Report the lines of the data below that contain the string "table".

═══ Data extract

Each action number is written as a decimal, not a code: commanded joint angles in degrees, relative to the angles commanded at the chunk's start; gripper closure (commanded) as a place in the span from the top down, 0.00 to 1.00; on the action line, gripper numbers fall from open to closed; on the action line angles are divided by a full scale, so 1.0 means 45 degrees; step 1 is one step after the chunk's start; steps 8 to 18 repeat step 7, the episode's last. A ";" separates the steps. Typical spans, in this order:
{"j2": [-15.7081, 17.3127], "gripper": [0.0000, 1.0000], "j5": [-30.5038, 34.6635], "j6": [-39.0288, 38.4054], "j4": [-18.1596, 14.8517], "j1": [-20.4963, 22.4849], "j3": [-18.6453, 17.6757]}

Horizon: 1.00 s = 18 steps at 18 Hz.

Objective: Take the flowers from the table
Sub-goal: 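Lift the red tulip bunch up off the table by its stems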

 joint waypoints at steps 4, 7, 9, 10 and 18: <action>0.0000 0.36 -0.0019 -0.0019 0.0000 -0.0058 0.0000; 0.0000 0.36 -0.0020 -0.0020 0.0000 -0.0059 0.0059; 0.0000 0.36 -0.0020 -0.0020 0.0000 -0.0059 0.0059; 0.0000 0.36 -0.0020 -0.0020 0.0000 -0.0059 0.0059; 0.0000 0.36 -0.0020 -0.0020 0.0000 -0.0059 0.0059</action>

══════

## The completed task
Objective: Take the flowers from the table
Sub-goal: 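Lift the red tulip bunch up off the table by its stems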

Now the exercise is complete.